Carl Jung cleverly pointed out that the human psyche organizes itself in pairs of opposites. As soon as we approach the archetype of creativity, archetypal destructiveness is constellated.   Baby Moses comes into the world and the edict is issued to kill off all the first-born. Baby Jesus can find “no crib for his head.”

On the other hand, Jung posited that if we can consciously hold our pairs of opposites – our creativity and our destructiveness, our liveliness and our numbness, our beauty and our nastiness, our concern for our planet and our wish to enjoy the fruits of materialism and fancy techno-gadgets – with a little grace, a new thing (which he dubbed “the transcendent function”) will be born.  Not unlike the process which, as a Jungian analyst, I frequently witness with great awe in my consulting room: a finely delineated and developed soul emerging from painful engagement with personal shit and unique giftedness, despair and desire, victimhood and resilience, fear and trembling and courage. 
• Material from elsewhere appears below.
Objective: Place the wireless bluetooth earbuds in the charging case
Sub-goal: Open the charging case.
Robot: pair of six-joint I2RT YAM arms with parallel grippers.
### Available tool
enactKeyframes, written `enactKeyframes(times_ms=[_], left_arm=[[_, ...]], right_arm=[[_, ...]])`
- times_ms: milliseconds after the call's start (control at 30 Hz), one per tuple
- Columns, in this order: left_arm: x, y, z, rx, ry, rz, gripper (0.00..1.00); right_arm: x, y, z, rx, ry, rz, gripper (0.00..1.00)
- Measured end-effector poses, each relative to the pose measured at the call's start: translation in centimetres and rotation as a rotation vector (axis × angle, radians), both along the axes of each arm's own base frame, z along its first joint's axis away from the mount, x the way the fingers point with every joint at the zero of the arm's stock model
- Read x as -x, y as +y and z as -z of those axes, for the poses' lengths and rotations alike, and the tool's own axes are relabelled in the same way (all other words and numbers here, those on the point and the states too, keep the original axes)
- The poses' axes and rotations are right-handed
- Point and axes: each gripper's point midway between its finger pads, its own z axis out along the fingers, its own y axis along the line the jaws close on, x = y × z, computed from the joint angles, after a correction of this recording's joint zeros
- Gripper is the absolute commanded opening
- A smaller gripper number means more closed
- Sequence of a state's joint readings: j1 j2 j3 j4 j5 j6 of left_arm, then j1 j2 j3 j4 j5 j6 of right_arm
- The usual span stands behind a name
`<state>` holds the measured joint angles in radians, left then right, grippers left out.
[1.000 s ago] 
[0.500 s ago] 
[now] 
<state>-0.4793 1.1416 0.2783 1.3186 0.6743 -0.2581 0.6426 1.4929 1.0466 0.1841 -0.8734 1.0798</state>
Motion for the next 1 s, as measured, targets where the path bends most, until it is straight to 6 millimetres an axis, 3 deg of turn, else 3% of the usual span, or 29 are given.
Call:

The alchemists were right, at least metaphorically. Lead, or our ample flaws, can produce gold. Our weaknesses and vulnerabilities, our sensitivity to cruelty and thoughtlessness (not the least of which, our own!), can lead us in the direction of transformation and healing. (As in the epigraph to my novel, there is a crack in everything; that’s how the light gets in.) Or, as the quantum physicists such as my novel’s Fleur Robins are currently tantalizing us with – black holes might just act as wormholes to multiple universes, darkness leading into expansion and light. (Put that one in your pipe and smoke it awhile; I certainly am, as I begin to engage in a sequel to The History of My Body!)

As I say, I’ve been a latecomer to environmentalism. For me, it was a big deal when I first committed to recycling. I struggle to tame my consumerist appetites as much as I struggle with my desire for as many melt-in-the-mouth Christmas sugar cookies as can be downed in one sitting. On the other hand, I use very little gas for an Angelena, live in a certain uncomfortable symbiosis with termites, went to considerable trouble and expense to save a diaspora of bees that located itself in one of my walls, have insulated my roof, and buy local produce as much as possible. Whenever I can, I engage the still-unconvinced in conversations about global warming, sign petitions, donate to green causes, and have been instrumental most recently in helping frame the theme for our upcoming North/South Conference of Jungian Analysts and Candidates as Hanging on a Thread, Our Role and Experience as Jungians in a World Dangling on the Thinnest of Threads.

I’ve learned with enough lashings of Fate that each of us beginners can do only what we can. Our contributions are limited…and yet they hint at the vastness of Being that supports, enlivens, and pushes us to plumb every little bit of consciousness, unendurable torment, and deep love that we can. Along the way, we learn and suffer all the prices to be paid for daring to venture beyond our own collective constraints, despair, head-in-sand-ism, cowardice, and passivity. Advocating for our Mother Planet, for the precious species she sprouts, for the quality of our own lives is, for me, an inextricable part of being an eternal beginner. I want coming generations to know the unmitigated joy of the sun-shining-on-them-touching-a-bush.

Beginners all, we pay the price. But thinking of this glorious planet we inhabit, the canopy of stars overhead, our dear fellow travelers on the road, and, as Whitman put it, “Poets to come! Orators, singers, musicians to come,” it’s still one hell of a great purchase.